At this point it might be best to take stock of what we have said concerning the diversity inherent in the immunoglobulin’s. First, there are five different classes of immunoglobulin’s (i.e., IgA, IgD, etc.) differing in the nature of their heavy chains (i.e., α, δ, ϵ y, and μ; second within each class, the light chains may be of two different types (i.e., k and λ); and third, some of the immunoglobulin’s can occur as polymers. Despite the variation that all of this infers, it still falls far short of the variability that is actually known to exist. As you might suspect at this point, the added variability is due to the differential nature of the variable domains of each L and H chain.
The variable domains of each L and H chain are found near their N-terminals, and this is where the antibody attaches to the antigen. Within each variable region there are three hyper-variable regions, each containing 5 to 10 amino acids. The amino acid sequences in the hyper-variable regions vary more than neighboring sequences in the variable domain (which are called framework regions) and form the antigen- binding sites (Fig. 25-5).
Antibody Diversity and the Genome:
k and λ light chains and α, δ, ϵ y, and μ heavy chains are encoded in separate gene pools, each gene pool containing sets of different C genes, V gene segments, and J gene segments (“J” = “joining”). The k gene pool contains a C gene (C,) and a large number (perhaps several hundred) of V genes (Vk1, Vk2, Vk3 . . . Vkn).

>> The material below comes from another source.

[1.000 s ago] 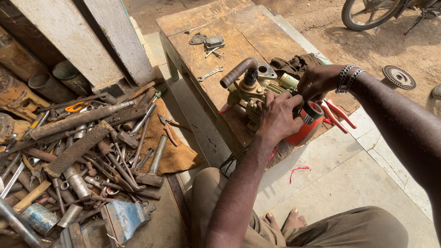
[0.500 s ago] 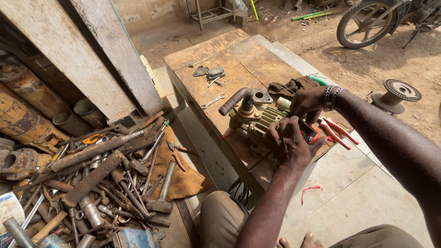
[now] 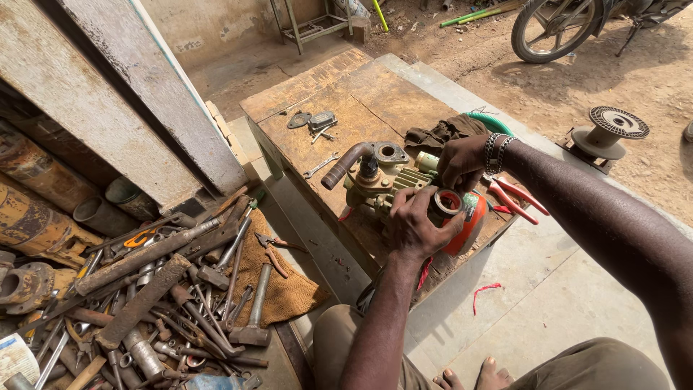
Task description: The person sits on the ground repairing a small electric water pump on a wooden bench. They use pliers to cut and strip wires, handle the pump's wiring and capacitor, and press electrical tape onto the motor housing while repositioning the pump.
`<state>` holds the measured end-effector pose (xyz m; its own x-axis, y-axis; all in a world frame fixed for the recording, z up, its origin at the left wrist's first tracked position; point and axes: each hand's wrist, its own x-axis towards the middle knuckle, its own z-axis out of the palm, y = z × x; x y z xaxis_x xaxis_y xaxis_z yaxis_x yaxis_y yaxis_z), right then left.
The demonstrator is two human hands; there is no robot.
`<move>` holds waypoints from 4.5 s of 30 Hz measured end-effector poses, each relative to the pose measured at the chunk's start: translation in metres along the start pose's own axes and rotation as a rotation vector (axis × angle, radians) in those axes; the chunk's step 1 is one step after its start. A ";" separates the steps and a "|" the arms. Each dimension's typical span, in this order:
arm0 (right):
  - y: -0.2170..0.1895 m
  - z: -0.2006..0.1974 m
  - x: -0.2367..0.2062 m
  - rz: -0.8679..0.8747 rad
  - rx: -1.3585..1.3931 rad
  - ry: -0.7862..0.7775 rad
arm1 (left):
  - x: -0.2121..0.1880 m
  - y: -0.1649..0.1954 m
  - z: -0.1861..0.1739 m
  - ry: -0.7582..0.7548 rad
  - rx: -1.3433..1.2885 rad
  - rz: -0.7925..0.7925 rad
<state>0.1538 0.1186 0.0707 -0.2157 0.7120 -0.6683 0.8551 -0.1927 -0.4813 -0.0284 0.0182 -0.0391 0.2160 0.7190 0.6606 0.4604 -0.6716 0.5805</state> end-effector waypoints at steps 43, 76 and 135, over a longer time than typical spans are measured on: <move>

The λ gene pool also contains a C gene (Cλ) and several V genes (Vλ1, Vλ2, etc.). The heavy chain gene pool contains many V genes (VH1, VH2, VH3 … VHn) and a sequence of C genes (Cμ, Cδ, Cy, Cϵ, and Cα) (Fig. 25-6). Each V gene is more appropriately called a V gene segment, because it does not encode an entire variable domain of a chain; this is because there is a small “missing” stretch of DNA called a J gene segment that must be connected to a V gene segment to form a complete V gene.
Each light and heavy chain gene pool contains four J gene segments. The V gene segments are located hundreds of thousands of nucleotides upstream (i.e., on the 5′ side) of the C gene, whereas the J gene segments are located only a short distance upstream of the C gene and are separated from one another by introns (Fig. 25-7).
The assembly of genes expressible as complete variable domains of L chains occurs during the differentiation of lymphocytes into antibody-producing cells and involves the translocation of a V gene segment so that it comes to lie next to a J gene segment. Any V gene segment can be connected to any J gene segment. Primary transcripts may include more than one J gene segment and intron. However, during RNA processing all introns and all J gene segments other than the one whose 5′ side contains the trans located V gene segment are removed (Fig. 25-7).
The genetic basis for the diversity of heavy chain variable domains is somewhat more complex and involves yet another gene segment called a D gene segment (“D” = “diversity”). The formation of an expressible heavy chain variable domain gene requires transnational events that link any of the 20 D gene segments to both a V gene segment and a J gene segment.
In light of the numbers of V, J, and D gene segments and the variety of combinations of these that are expressible as light and heavy chain variable domains, it is easier to comprehend the enormous potential for immunoglobulin diversity. This diversity is amplified by a lack of precision in the machinery for splicing the DNA and an unexpectedly high mutation rate in the variable domains.